Please report, as a bare number, how many lines below include the string "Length".
Material shown section start
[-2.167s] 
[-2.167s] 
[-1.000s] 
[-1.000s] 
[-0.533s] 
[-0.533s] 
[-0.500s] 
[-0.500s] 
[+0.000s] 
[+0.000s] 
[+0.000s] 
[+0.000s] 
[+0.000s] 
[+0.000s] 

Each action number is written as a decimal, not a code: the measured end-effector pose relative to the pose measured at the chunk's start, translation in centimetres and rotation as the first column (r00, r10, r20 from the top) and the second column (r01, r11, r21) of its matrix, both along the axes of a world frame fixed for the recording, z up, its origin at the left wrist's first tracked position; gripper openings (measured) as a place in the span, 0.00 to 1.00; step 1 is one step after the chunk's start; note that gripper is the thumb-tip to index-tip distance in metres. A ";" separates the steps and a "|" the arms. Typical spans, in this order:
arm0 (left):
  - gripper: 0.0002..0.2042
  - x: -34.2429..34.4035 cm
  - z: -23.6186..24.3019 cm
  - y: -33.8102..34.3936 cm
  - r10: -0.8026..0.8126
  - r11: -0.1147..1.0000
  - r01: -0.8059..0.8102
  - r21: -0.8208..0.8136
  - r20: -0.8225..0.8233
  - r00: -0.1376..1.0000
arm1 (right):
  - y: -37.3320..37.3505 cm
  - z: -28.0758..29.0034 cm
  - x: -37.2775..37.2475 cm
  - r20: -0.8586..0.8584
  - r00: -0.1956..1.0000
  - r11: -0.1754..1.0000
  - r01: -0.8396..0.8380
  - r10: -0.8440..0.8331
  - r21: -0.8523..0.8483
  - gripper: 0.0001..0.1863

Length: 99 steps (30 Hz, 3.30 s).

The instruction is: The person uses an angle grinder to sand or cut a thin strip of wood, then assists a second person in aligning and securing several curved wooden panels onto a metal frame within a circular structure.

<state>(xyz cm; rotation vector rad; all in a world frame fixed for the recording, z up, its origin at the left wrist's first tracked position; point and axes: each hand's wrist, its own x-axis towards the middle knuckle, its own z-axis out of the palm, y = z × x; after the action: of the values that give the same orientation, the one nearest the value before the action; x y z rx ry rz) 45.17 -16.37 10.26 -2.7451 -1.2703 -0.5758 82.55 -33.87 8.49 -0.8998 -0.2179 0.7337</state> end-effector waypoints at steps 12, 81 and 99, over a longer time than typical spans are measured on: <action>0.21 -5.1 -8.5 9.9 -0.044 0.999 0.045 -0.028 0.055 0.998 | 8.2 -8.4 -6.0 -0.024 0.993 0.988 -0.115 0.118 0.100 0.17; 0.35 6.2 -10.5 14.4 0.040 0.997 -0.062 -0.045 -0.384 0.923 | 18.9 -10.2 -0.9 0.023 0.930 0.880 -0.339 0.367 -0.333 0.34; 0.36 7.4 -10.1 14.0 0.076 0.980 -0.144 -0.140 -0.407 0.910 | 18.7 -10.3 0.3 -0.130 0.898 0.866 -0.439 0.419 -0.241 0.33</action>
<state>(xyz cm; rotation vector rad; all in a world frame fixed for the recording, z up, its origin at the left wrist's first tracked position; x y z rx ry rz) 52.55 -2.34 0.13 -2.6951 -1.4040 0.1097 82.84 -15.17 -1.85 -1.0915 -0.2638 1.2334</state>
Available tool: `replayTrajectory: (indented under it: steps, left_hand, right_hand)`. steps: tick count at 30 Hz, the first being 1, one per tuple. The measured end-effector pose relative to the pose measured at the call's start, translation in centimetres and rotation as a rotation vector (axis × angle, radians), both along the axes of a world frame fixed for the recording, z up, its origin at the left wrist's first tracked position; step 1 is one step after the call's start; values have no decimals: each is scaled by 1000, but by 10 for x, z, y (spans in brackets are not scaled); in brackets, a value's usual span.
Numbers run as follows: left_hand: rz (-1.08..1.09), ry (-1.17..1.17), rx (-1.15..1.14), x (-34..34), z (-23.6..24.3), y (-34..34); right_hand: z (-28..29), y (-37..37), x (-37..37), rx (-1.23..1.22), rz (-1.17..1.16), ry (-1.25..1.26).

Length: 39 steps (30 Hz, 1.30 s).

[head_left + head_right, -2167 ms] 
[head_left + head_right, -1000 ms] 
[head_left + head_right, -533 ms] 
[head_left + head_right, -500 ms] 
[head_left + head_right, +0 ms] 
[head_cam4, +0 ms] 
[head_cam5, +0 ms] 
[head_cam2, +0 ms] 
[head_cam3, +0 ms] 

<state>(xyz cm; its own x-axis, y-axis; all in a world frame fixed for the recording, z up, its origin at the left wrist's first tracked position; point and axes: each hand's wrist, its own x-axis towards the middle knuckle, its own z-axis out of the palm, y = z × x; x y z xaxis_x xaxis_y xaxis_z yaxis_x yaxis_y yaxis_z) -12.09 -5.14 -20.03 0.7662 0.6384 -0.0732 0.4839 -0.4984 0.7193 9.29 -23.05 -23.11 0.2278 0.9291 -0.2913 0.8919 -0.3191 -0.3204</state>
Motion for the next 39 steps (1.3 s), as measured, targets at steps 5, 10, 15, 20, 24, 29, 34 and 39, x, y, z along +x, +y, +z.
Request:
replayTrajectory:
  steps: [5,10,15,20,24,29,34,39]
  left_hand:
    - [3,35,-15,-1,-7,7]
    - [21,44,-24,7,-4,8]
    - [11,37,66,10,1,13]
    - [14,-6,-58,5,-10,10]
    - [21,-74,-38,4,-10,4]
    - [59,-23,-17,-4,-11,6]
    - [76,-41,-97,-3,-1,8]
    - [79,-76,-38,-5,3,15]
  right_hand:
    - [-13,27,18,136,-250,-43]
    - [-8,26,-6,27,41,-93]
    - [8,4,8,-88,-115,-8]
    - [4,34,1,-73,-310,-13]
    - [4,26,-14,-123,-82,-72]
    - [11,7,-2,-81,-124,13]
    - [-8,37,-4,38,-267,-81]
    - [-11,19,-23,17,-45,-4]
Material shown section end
- Solved problem: 2